> **Task requirements**:
Each line must appear in the answer exactly as it does in the data.
+ + + + +
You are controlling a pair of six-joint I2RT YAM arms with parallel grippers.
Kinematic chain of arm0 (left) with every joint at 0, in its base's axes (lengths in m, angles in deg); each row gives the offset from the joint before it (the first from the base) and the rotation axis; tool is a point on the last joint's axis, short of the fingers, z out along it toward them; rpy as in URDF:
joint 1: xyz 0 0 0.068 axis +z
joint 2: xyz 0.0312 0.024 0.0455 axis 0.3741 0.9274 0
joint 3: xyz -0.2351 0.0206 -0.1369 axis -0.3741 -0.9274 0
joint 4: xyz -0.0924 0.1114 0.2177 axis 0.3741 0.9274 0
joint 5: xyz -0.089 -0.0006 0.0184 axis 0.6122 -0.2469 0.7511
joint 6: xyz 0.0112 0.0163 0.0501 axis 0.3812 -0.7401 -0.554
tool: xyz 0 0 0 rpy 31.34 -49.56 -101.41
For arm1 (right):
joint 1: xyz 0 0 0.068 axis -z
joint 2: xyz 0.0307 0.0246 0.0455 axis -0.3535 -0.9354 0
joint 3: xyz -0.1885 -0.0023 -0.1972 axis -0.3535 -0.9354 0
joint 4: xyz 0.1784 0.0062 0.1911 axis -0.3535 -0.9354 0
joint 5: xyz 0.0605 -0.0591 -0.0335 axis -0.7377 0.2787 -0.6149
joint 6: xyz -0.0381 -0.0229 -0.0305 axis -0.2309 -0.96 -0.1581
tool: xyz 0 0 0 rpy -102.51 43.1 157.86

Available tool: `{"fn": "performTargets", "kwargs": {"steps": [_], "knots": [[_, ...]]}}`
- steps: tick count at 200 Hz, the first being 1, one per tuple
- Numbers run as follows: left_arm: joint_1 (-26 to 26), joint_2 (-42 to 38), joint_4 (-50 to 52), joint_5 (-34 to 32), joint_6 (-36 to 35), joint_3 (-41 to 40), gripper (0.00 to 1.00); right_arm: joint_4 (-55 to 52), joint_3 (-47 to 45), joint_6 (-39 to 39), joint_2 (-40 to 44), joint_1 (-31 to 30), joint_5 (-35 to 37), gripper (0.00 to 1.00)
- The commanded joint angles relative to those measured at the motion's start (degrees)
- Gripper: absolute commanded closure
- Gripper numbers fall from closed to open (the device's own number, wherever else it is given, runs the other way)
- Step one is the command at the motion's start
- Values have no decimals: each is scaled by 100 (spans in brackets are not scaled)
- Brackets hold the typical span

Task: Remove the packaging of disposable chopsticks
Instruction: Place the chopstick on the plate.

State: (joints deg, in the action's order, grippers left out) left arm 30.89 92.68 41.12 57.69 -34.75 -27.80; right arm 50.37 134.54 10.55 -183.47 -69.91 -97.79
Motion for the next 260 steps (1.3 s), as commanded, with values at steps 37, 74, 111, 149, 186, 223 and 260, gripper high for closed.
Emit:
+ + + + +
> **Task solution**:
You are controlling a pair of six-joint I2RT YAM arms with parallel grippers.
Kinematic chain of arm0 (left) with every joint at 0, in its base's axes (lengths in m, angles in deg); each row gives the offset from the joint before it (the first from the base) and the rotation axis; tool is a point on the last joint's axis, short of the fingers, z out along it toward them; rpy as in URDF:
joint 1: xyz 0 0 0.068 axis +z
joint 2: xyz 0.0312 0.024 0.0455 axis 0.3741 0.9274 0
joint 3: xyz -0.2351 0.0206 -0.1369 axis -0.3741 -0.9274 0
joint 4: xyz -0.0924 0.1114 0.2177 axis 0.3741 0.9274 0
joint 5: xyz -0.089 -0.0006 0.0184 axis 0.6122 -0.2469 0.7511
joint 6: xyz 0.0112 0.0163 0.0501 axis 0.3812 -0.7401 -0.554
tool: xyz 0 0 0 rpy 31.34 -49.56 -101.41
For arm1 (right):
joint 1: xyz 0 0 0.068 axis -z
joint 2: xyz 0.0307 0.0246 0.0455 axis -0.3535 -0.9354 0
joint 3: xyz -0.1885 -0.0023 -0.1972 axis -0.3535 -0.9354 0
joint 4: xyz 0.1784 0.0062 0.1911 axis -0.3535 -0.9354 0
joint 5: xyz 0.0605 -0.0591 -0.0335 axis -0.7377 0.2787 -0.6149
joint 6: xyz -0.0381 -0.0229 -0.0305 axis -0.2309 -0.96 -0.1581
tool: xyz 0 0 0 rpy -102.51 43.1 157.86

Available tool: `{"fn": "performTargets", "kwargs": {"steps": [_], "knots": [[_, ...]]}}`
- steps: tick count at 200 Hz, the first being 1, one per tuple
- Numbers run as follows: left_arm: joint_1 (-26 to 26), joint_2 (-42 to 38), joint_4 (-50 to 52), joint_5 (-34 to 32), joint_6 (-36 to 35), joint_3 (-41 to 40), gripper (0.00 to 1.00); right_arm: joint_4 (-55 to 52), joint_3 (-47 to 45), joint_6 (-39 to 39), joint_2 (-40 to 44), joint_1 (-31 to 30), joint_5 (-35 to 37), gripper (0.00 to 1.00)
- The commanded joint angles relative to those measured at the motion's start (degrees)
- Gripper: absolute commanded closure
- Gripper numbers fall from closed to open (the device's own number, wherever else it is given, runs the other way)
- Step one is the command at the motion's start
- Values have no decimals: each is scaled by 100 (spans in brackets are not scaled)
- Brackets hold the typical span

Task: Remove the packaging of disposable chopsticks
Instruction: Place the chopstick on the plate.

State: (joints deg, in the action's order, grippers left out) left arm 30.89 92.68 41.12 57.69 -34.75 -27.80; right arm 50.37 134.54 10.55 -183.47 -69.91 -97.79
Motion for the next 260 steps (1.3 s), as commanded, with values at steps 37, 74, 111, 149, 186, 223 and 260, gripper high for closed.
Emit:

That concludes the response.